Aristotle said that using metaphors well is a sign of genius and he was obviously talking about creative metaphors. Structural metaphors (such as life is a journey) reveal a lot about how we think, and we cannot help but use them all the time. By contrast, to think of a communicatively effective novel metaphor is something that requires creativity. If we want to explain a difficult and complex concept to non-experts, we have to systematically compare it with something with which the audience is familiar. And that is why in education and in popular science a metaphor can be a very good tool. The one thing that is not already given in the theory, however, is a good candidate to compare a complex concept metaphorically with that will do the job of clearly explaining that concept. In 1980, Mary Gick and Keith Holyoak discussed the problem of how radiologists treating cancer could avoid destroying healthy tissue by metaphorically comparing this process to soldiers who need to conquer a terrain without hitting the mines hidden there. A brilliantly insightful metaphor that helps find solutions to a complex problem.

We are continuously exposed to visual stimuli that we are constantly interpreting. How do images, in particular metaphorical images, contribute to better communication? To what extent does our evolutionary history participate in the decoding of current visual stimuli? For example, the association between the colour red and danger?

But that is a very cultural and contextual thing, isn’t it? I just returned from China, and there red is a good colour and dragons are good creatures, so red dragons are very good. By contrast, here in the West, the hero is the slayer of the evil dragon! We have to be very careful about colour symbolism. Connotations are much more cultural than we may think.

But anyway, if we talk about dark and light…

Yes, a student and I wrote a paper on «good is light, bad is dark» and of course that comes from our embodied experience. If we are lost in the dark, we panic: many bad things can happen to us. To come back to your question about visual metaphors, again we have to distinguish between creative and structural metaphors. The creative ones are often used by cartoonists and advertisers. Both want to persuade their audience of something: this is a good product, you should buy it; or this is a bad politician and you should not vote for him or her… This is persuasive communication and it helps to support a certain point of view that in itself is full of judgements and ideologies. The journey metaphor, which is not creative but structural, can be used to explain things because all difficult activities can easily be metaphorised in terms of a journey. It is very powerful. And its structural part can be enriched by creative aspects in each unique situation, so that it remains fresh and productive.

Charles Forceville

Photo: Paula Navarro

Do all cultures have their own metaphors? Do you think metaphors are something in human nature? Or do we have to learn the way to use them?

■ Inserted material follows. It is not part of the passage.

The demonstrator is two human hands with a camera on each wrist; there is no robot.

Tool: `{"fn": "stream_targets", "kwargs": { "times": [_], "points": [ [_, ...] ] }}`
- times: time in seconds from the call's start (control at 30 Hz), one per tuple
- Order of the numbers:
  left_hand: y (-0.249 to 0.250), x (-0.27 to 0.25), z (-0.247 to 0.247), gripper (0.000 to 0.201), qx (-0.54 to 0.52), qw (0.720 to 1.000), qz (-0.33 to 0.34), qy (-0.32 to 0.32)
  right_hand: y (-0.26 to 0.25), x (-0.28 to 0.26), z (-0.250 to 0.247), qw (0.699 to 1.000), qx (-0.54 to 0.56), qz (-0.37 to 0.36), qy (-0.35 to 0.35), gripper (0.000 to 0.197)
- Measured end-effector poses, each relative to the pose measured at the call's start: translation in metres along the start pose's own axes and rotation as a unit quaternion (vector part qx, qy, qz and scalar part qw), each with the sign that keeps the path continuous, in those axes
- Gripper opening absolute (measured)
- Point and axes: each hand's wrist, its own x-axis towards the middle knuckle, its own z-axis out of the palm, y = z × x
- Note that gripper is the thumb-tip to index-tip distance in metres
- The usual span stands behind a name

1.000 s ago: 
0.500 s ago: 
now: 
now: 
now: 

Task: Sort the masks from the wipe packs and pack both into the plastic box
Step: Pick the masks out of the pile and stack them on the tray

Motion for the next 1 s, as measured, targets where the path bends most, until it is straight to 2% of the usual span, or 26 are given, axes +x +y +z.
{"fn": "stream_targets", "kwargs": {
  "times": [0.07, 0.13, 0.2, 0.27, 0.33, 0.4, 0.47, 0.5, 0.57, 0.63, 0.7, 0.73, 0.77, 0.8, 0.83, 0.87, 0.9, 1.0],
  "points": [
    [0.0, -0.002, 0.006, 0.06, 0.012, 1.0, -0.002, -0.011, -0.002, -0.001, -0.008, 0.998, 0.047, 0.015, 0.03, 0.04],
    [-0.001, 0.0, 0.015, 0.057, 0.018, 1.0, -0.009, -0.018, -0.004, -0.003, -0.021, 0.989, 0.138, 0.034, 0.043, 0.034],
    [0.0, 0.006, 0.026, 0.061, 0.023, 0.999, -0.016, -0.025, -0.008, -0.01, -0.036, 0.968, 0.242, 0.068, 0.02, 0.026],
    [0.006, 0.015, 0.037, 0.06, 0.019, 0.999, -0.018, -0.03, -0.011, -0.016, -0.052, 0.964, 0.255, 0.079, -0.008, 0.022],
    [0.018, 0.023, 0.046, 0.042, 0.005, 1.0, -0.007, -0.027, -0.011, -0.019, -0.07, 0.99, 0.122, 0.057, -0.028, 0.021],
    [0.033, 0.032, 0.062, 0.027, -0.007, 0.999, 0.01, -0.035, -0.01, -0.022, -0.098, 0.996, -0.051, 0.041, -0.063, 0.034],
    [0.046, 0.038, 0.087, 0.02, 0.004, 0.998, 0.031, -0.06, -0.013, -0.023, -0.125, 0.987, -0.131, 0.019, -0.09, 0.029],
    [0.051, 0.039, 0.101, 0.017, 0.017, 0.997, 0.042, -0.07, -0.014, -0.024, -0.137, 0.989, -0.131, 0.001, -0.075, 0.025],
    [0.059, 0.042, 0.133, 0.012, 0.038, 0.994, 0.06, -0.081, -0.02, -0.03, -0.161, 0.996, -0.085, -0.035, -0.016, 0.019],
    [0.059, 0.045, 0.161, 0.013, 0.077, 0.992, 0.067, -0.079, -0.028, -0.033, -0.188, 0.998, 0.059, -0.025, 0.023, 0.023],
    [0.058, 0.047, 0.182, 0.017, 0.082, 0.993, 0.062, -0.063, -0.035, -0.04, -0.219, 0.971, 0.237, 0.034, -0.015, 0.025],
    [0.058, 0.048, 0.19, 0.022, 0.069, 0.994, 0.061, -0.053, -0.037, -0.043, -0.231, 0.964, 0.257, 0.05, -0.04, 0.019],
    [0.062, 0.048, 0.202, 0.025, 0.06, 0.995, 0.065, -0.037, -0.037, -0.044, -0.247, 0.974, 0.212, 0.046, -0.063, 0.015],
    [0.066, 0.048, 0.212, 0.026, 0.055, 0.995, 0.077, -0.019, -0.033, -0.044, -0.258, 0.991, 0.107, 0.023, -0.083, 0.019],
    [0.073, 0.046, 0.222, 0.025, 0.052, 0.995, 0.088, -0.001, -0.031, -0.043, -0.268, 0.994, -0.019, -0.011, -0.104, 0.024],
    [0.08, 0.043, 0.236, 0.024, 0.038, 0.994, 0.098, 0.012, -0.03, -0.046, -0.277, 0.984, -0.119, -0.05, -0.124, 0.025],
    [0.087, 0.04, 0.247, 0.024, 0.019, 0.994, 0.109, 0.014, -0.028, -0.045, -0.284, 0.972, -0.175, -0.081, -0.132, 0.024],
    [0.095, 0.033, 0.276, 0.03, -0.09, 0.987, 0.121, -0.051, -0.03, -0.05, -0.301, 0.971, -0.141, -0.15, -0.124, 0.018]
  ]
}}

I think that some metaphors are probably universal. After Metaphors We Live By, many scholars started to investigate whether the metaphors discussed also occurred in their own language and culture, and if so, how. For instance, Ning Yu was the first scholar to take Lakoff and Johnson’s model and examine how it works in Chinese. By and large his conclusions were that we find the same metaphors, but with strong cultural components in them. To give an example, when I was in China somebody said to me: «You have a belly full of ink» and he meant something like «You are a learned guy». So in Chinese it is the belly rather than the head where thought is located. There is a basic, embodied component that probably people in the entire world will use in metaphorizing simply because we all have the same body and engage in the same bodily behaviour: we walk forwards not backwards, we do not fly, etcetera. That is the «nature» we share and it is the foundation upon which the «nurture» component is built. But what I see is that many of my colleagues in humanities departments immediately jump to the nurture part and ignore the nature part. When I mention this, they say: «Of course! But nature is not interesting! We want to see where ideologies creep in» and I respond «Well, but isn’t it fascinating that, actually, nurture is only the top of the iceberg, and that we share so much because we have the same bodies and basic needs? And that, to that extent, we naturally draw on the same metaphors?».

There is still a great gap between biology and linguistics.

Well, linguistics is a relatively scientific discipline within the humanities. Nowadays, linguists often work with corpora, they have clear research questions, their whole methodology is transparent… But in disciplines that focus on cultural objects, scholars often work with one individual datum, and they show how wonderful their analysis of that one piece is. Cultural Studies scholars have a different idea about what is considered an interesting research question than cognitivist-oriented humanities scholars.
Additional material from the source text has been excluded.